Final

711 62 80
                                        

Aslında bu kadar çabuk final yapmayacaktım ama konu bitti shjsks ve zirvede birakmam lazim yoksa sacmalardim... Bir kitaba daha veda ediyorum sizi seviyorum okudugunuz icin tessekkurlerrr ❤❤❤

Gözlerimi bahçede gezdirdim. Herkes yerine oturmuştu. Garsonlar hala içecekleri dolduruyordular.

Üstümde ki takım beni iyice daraltıyordu.

"Natsu san, gravat takmalıydınız!" dedi Sting.

Boynumda ki papyonu düzelttim.

Siyah takım bedenime tam oturuyordu. İçimde ki cepken beni olduğumdan daha seksi gösteriyordu.

Cepkenime baktım.

Lucynin diktiği düğme. Pembe bir şekilde fazlasıyla belli oluyordu.

Erza kırmızı uzun elbisesiyle düşmemeye çalışarak yanımıza koşarak geldi.

"Ay, çicek yok! Ay nefesim... Neyse, Natsu çicek yok!" dedi telaşla. İç çekip sandalyenin üzerinde ki çiceği gösterdim.

"Sakin ol Erza san." dedi Sting. Erza göz devirdi.

"Nedimenin görevi zordur! Sorumluluk almam lazım." dedi.

Duyan da Erza belediye başkanı olacak sanırdı.

Arkama geçen rahiple Erzaya baktım.

"Başlıyoruz." dedim. Başını sallayıp Lucy nin yanına koşturdu.

Beyaz çiçekli sarmaşıkların arasından, beyaz kabarık gelinliğiyle Lucy göründü.

Saçları maşa yapımış, açık bırakılmış bir taç ile duvak tutturulmuş büyüleyici bir şekilde bana doğru geliyordu.

Gülümsemesi bana da bulaşırken Sting dürttü.

"Ağzın açık kaldı Natsu san." dedi.

Agzımı hızla kapatırken dik durmaya çalıştım.

Lucy karşıma geçince gözlerimi ondan ayıramadım.

"Hepimiz burada gelin ve damatın..." diye başlayan rahibi dinleyemiyor sadece Lucy yi izliyordum.

O da beni izliyordu.

Sonunda bunu gerçekleştiriyor olmanın sevincini yaşıyorduk.

Bir çok zorluğa rağmen...

Her şeye rağmen...

Hatta kadere rağmen.

"Eşin olarak kabul ediyor musun?" diye sordu rahip Lucy ye. Lucy gülümseyip başını salladı.

"İpimiz kesilene kadar beraber olmayı kabul ediyorum." dedi. Herkes alkışlarken rahip aynı soruyu bana sordu.

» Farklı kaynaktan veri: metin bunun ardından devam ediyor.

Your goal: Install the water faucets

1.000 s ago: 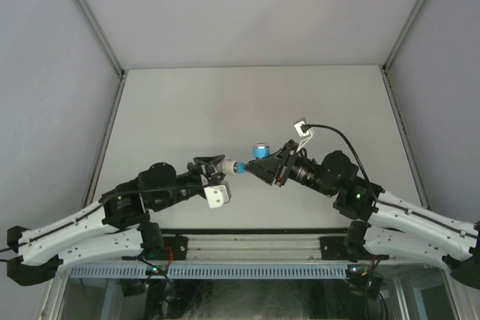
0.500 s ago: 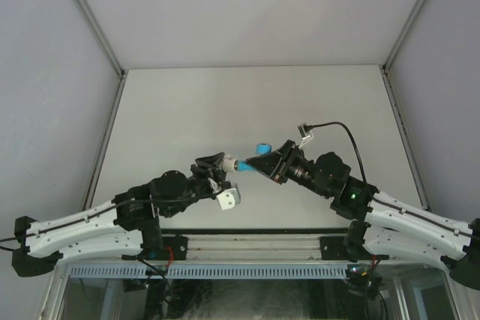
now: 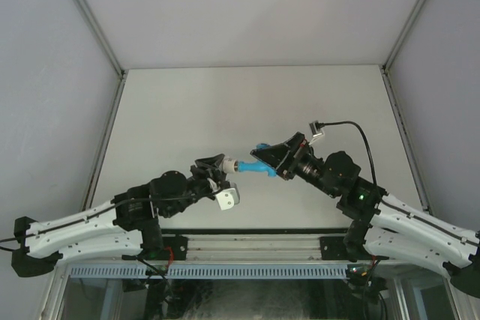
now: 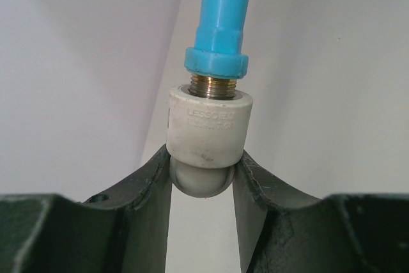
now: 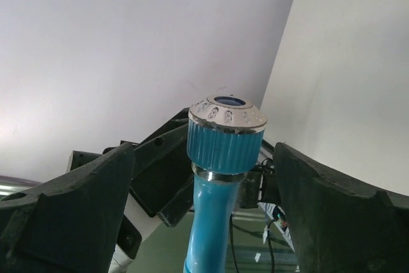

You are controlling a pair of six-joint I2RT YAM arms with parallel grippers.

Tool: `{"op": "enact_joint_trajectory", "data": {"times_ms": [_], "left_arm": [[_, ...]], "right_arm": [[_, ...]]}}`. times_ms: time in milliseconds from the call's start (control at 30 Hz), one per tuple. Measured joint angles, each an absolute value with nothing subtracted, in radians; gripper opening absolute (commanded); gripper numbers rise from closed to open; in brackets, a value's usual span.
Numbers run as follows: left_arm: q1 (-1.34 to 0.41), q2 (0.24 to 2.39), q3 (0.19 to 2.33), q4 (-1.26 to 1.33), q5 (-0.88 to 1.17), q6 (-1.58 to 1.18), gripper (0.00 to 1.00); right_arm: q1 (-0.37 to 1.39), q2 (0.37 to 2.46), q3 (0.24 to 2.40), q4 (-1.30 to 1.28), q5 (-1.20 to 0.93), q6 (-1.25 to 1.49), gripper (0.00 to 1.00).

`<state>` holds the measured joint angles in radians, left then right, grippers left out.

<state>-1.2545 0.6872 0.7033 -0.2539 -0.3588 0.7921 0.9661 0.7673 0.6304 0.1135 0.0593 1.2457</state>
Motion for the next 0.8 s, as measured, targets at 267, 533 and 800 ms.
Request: {"op": "enact_joint_trajectory", "data": {"times_ms": [267, 533, 800], "left_arm": [[-1.212, 0.677, 0.719, -0.336, -0.263, 0.724, 0.00], [-1.144, 0.677, 0.781, -0.444, -0.136, 0.668, 0.00], [-1.018, 0.710, 0.854, -0.574, 0.072, 0.628, 0.00]], "right_arm": [[0.955, 0.716, 0.630, 0.044, 0.089, 1.018, 0.92], [0.942, 0.625, 0.630, 0.048, -0.030, 0.578, 0.92], [0.949, 0.462, 0.570, -0.046, -0.242, -0.199, 0.88]]}}
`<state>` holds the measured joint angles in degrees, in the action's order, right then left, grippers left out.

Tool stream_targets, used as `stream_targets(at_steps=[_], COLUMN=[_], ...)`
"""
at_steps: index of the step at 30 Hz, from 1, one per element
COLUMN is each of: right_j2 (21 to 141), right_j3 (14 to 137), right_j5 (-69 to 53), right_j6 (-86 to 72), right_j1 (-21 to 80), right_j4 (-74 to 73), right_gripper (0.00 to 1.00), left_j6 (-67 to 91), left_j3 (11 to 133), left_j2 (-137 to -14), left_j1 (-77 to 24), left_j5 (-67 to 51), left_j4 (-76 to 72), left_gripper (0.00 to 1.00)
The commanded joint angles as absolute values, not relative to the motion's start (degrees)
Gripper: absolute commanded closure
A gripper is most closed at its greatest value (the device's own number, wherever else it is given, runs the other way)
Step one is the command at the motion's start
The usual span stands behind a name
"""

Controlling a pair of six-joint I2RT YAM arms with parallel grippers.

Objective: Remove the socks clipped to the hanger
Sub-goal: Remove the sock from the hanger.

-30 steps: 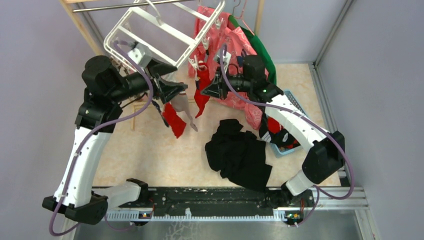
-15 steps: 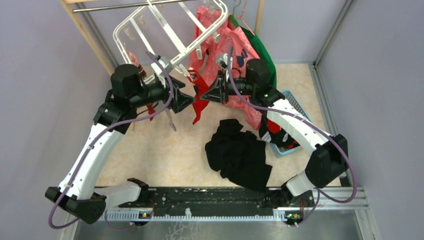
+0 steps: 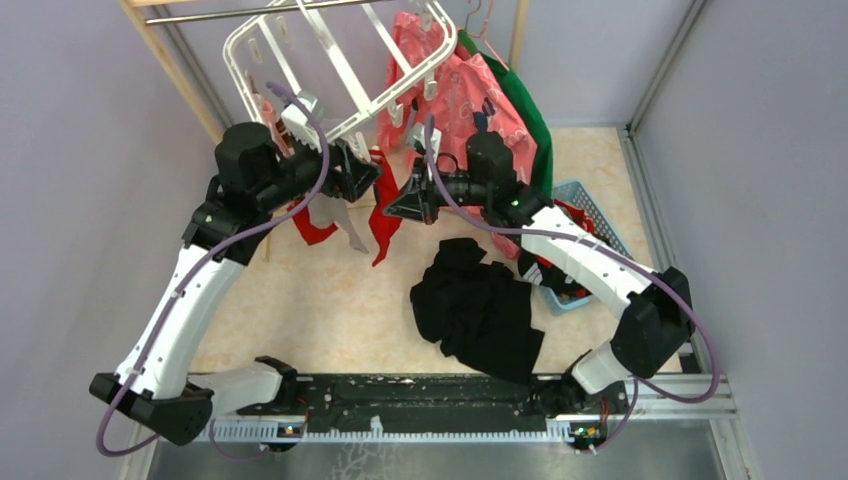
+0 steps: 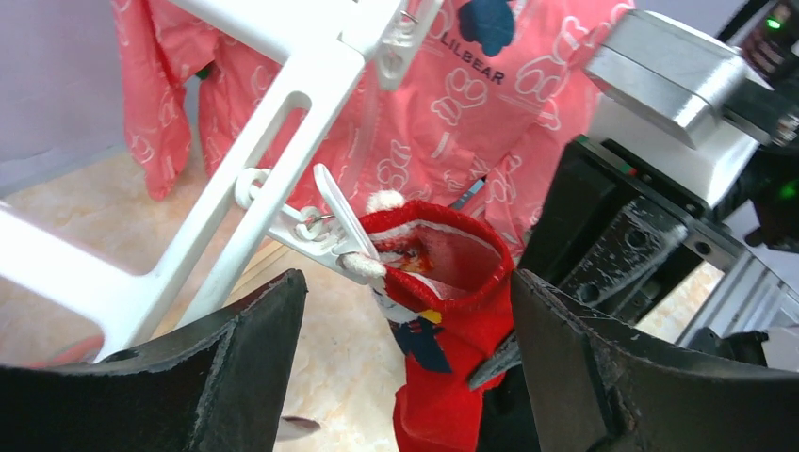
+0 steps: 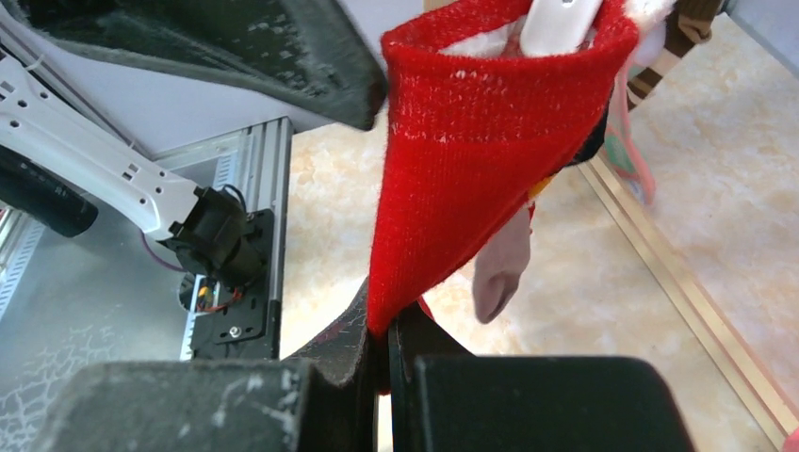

"İpimizin rengi değişene kadar seni sevmeyi kabul ediyorum." dedim.

Tekrar bir alkış koparken rahibin demesini bile beklemeden dudaklarımızı buluşturduk.

Kimseyi umursamadan tutkulu bir şekilde öperken istediğim tek şeye kavuşmanın mutluluğunu yaşıyordum.

Artık yalnız olmayacaktım...

Lucy ile dudaklarımızı ayırınca gözlerine baktım.

Kimse aramızı bozmadan cebimden çıkarttığım kırmızı ipi lucy nin parmağına kurdela şeklinde bağladım. Buna karşılık gülerken ipin diğer parçasını alıp benim parmağıma bağladı.

"En az gerçeği kadar güzel." dedi fısıldayarak.

İplerimiz kesilene kadar birlikte olacaktım.

Kader bizi ayırana kadar değil, biz kaderi yıkana kadar beraber kalacaktık.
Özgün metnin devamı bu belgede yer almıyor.